▸ WHAT YOU NEED TO DO: Show me each line of the listing below where the word "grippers" appears.

── INPUT RECORDS

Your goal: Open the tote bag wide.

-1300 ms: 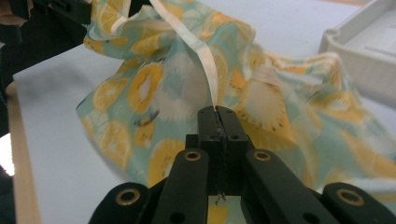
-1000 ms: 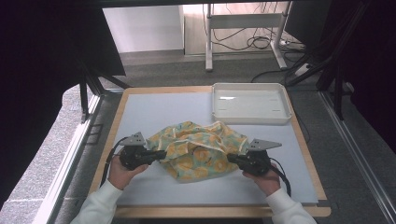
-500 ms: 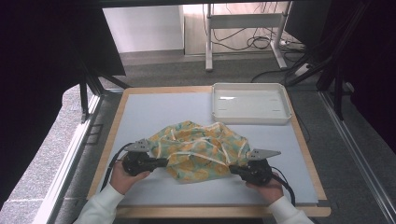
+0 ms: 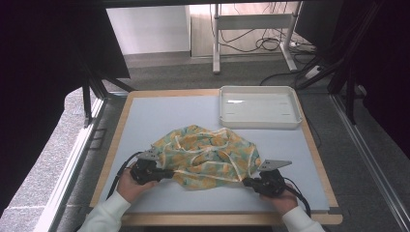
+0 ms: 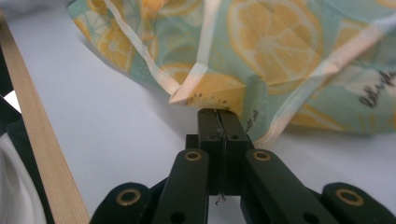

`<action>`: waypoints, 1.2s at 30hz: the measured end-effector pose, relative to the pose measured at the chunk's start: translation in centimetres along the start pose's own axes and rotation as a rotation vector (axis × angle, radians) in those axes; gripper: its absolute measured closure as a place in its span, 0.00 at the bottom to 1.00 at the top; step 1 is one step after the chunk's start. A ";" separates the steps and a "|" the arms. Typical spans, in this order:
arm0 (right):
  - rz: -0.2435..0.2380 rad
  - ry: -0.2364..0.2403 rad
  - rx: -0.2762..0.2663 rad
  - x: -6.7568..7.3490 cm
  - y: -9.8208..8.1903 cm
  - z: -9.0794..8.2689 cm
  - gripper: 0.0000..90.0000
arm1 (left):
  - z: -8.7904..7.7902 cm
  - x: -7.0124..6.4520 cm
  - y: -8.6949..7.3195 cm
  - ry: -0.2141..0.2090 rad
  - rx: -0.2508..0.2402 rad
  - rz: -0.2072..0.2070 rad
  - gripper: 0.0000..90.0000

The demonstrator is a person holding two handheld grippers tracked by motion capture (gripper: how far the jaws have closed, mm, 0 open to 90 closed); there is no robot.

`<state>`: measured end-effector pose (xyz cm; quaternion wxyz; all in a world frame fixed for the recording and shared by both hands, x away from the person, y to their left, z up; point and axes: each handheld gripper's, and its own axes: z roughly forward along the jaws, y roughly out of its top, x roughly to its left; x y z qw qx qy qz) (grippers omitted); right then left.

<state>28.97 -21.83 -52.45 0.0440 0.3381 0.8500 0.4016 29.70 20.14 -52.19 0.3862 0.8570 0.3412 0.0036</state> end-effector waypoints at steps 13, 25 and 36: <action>-0.015 -0.006 0.044 -0.1 -0.1 0.2 0.99 | 1.0 0.0 -0.2 0.034 0.061 -0.012 1.00; -0.025 -0.095 -0.122 0.8 0.1 -2.2 0.46 | -1.1 -1.0 -0.1 0.038 -0.072 0.037 0.52; -0.037 -0.135 -0.200 0.9 1.8 -2.8 0.41 | -3.6 -1.5 0.6 0.002 -0.212 0.022 0.42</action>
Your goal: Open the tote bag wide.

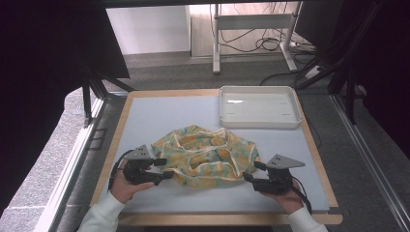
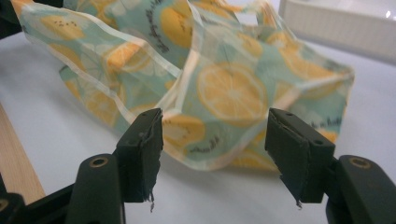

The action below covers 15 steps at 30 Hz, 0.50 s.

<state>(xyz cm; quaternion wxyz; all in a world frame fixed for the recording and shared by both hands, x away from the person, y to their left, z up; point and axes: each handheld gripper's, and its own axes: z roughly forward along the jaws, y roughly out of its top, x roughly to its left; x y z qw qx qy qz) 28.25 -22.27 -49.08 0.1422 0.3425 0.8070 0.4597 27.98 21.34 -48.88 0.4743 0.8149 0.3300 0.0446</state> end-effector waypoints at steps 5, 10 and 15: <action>-0.016 -0.008 -0.009 -0.1 0.5 0.0 0.40 | -0.8 -0.3 0.1 -0.028 -0.012 -0.003 0.34; 0.014 -0.025 -0.004 -0.7 0.2 -0.2 0.40 | -0.5 -1.7 -0.2 -0.039 0.059 0.041 0.27; 0.033 -0.035 -0.006 -1.0 0.1 -0.3 0.40 | -0.7 -2.1 -0.3 0.004 0.032 0.046 0.26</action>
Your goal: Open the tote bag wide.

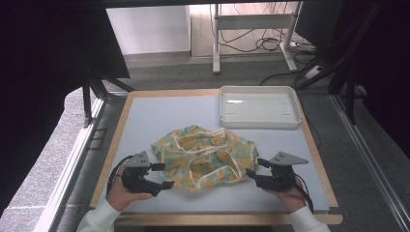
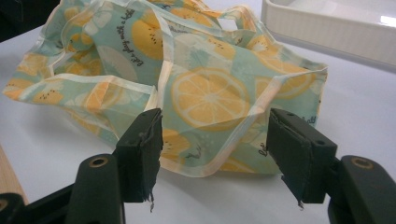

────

▸ REPLY:
The demonstrator is a person holding two handheld grippers tracked by motion capture (gripper: how far the jaws have closed, mm, 0 open to 90 closed); there is no robot.
`<state>`: measured end-effector pose (xyz cm; quaternion wxyz; all in a world frame fixed for the recording and shared by both hands, x away from the person, y to their left, z up; point and axes: each handheld gripper's, and its own axes: z roughly forward along the jaws, y roughly out of its top, x roughly to its left; x y z qw qx qy qz) (grippers omitted); right then left.

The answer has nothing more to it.